Enginehead #1-2

Written by Joe Kelly
Art by Ted McKeever
32 pages, color
Published by Vertigo/DC Comics

I’ll be the first to admit that I love Ted McKeever’s art. I’ve got a bit of a blind spot to it, making me pick up books I might never have glanced at otherwise. And yes, that means it’s time to tell the truth: there’s no other reason that I would have read Enginehead #1-2. What I found, though, that’s another story entirely.

Take six beings and merge them into a single being, a synthesis of man and machine, and you’ve got Enginehead. That’s what the Mechanic and Grease Monkey were trying to do, taking people with mechanical skills and robots for part of their grand experiment. When one of the subjects chickens out at the last second, though, a substitution is made… so is that why the final creation, something able to see how the universe holds itself together, seems to be malfunctioning?

I’m of two minds on how Joe Kelly started Enginehead. On the one hand, I really appreciated that we didn’t spend half a dozen issues drawing together all the characters that make up Enginehead, instead jumping right into getting their replacement component and the creation of Enginehead itself. On the other hand, I almost wish we’d skipped that part entirely. Reading the second issue by itself just really made it clear to me that the first issue is still too much prelude and, at least for now, totally unnecessary. Kelly’s already having the Enginehead creation have flashbacks to its components’s previous lives, so why not use that by way of introduction? Instead it’s a slow introduction to the series (although I’m thankful it wasn’t even slower) that runs the risk of keeping readers coming back for more. As for the story itself, it’s got a lot of potential. The idea of someone able to see how events will play out in the future is a familiar one, but I like the execution of it being the world as a gigantic mechanical engine, with everyone being pistons in the workings. If Kelly keeps the book focused, this could be a real triumph, but it’s so early I’m still feeling a little hesitant on giving the series as a whole a yay or nay.

McKeever’s art both does and doesn’t work for Enginehead. When it comes to drawing characters from other comics in the first issue, I must admit I was a little lost. (It wasn’t until after I read Enginehead #1 a couple of times that I suddenly realized that there was at least one character that I should’ve recognized from reading other stories with him.) At a glance, Ford and the Mechanic are a little hard to distinguish, save for hair styles. When it comes to the art in the second issue, though, it made me think that McKeever was indeed the right choice for Enginehead.
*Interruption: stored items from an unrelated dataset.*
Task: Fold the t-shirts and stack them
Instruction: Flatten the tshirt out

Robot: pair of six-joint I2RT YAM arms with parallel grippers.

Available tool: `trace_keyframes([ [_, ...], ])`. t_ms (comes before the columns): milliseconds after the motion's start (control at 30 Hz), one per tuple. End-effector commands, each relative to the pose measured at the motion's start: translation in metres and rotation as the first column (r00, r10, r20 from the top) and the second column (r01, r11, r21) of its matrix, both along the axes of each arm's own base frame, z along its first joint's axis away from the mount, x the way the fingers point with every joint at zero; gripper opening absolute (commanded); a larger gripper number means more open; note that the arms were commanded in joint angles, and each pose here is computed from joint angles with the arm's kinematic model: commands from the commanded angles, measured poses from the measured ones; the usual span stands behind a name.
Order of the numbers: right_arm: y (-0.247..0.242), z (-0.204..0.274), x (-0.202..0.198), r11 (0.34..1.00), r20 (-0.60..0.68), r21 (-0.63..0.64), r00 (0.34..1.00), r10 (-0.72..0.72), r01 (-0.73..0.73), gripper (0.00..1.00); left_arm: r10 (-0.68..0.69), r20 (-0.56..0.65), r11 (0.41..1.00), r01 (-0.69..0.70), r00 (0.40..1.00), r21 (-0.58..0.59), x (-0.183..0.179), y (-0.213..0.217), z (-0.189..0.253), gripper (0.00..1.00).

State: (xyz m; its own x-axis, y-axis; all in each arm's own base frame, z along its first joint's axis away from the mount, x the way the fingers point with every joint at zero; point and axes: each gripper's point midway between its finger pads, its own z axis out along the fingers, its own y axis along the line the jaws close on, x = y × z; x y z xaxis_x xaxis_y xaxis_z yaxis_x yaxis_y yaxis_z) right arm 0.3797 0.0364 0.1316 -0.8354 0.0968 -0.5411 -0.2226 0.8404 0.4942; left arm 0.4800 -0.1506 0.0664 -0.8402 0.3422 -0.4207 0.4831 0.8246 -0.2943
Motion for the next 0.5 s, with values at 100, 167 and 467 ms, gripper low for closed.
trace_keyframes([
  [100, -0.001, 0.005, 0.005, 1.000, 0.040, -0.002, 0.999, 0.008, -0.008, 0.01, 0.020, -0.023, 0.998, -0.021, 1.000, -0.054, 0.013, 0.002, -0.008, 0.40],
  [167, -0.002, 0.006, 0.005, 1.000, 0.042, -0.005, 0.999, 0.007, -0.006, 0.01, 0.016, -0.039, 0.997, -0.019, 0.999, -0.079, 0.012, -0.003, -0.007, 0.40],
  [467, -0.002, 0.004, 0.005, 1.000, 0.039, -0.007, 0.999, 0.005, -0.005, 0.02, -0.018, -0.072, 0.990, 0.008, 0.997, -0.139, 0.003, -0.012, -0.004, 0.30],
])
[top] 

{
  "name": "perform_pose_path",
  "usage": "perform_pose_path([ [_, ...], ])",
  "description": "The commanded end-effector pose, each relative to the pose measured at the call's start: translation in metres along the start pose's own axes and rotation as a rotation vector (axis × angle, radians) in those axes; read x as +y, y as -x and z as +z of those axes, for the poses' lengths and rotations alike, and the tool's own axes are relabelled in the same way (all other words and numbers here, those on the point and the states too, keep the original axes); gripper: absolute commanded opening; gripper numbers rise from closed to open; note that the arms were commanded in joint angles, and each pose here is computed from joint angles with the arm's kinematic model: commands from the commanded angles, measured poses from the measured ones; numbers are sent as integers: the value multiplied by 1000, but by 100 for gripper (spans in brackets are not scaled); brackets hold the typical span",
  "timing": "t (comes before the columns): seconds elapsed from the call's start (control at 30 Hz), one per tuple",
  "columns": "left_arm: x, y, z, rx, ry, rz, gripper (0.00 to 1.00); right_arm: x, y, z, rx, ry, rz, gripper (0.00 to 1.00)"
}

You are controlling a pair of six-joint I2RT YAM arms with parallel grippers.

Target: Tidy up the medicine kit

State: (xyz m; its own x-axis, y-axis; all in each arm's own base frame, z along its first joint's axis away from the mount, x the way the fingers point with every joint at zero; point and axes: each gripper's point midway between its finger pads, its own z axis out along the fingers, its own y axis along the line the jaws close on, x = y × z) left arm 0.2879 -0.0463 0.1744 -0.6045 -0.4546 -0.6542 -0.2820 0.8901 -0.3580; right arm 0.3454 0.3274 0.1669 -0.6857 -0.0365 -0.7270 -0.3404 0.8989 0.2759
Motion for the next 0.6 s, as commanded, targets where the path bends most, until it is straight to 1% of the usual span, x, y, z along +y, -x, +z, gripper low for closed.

Seeing the double-page spread of the world as a machine is fantastic, and McKeever’s way of drawing the worlds of flesh and metal combined into one is disturbing and intriguing at the same time. Seeing Enginehead crumble the massive truck to save a child, and then have the child’s future life flash before its eyes is a great sequence and that’s the sort of thing I want to see more.

Enginehead is an odd book. It’s not going to appeal to a lot of people, I think, thanks in part to McKeever’s decidedly offbeat and twisted art. It’s an acquired taste, but I love it. Hopefully future issues will be more like the second one and less like the first; now that the setup is done, Kelly and McKeever will hopefully get to the heart of the story.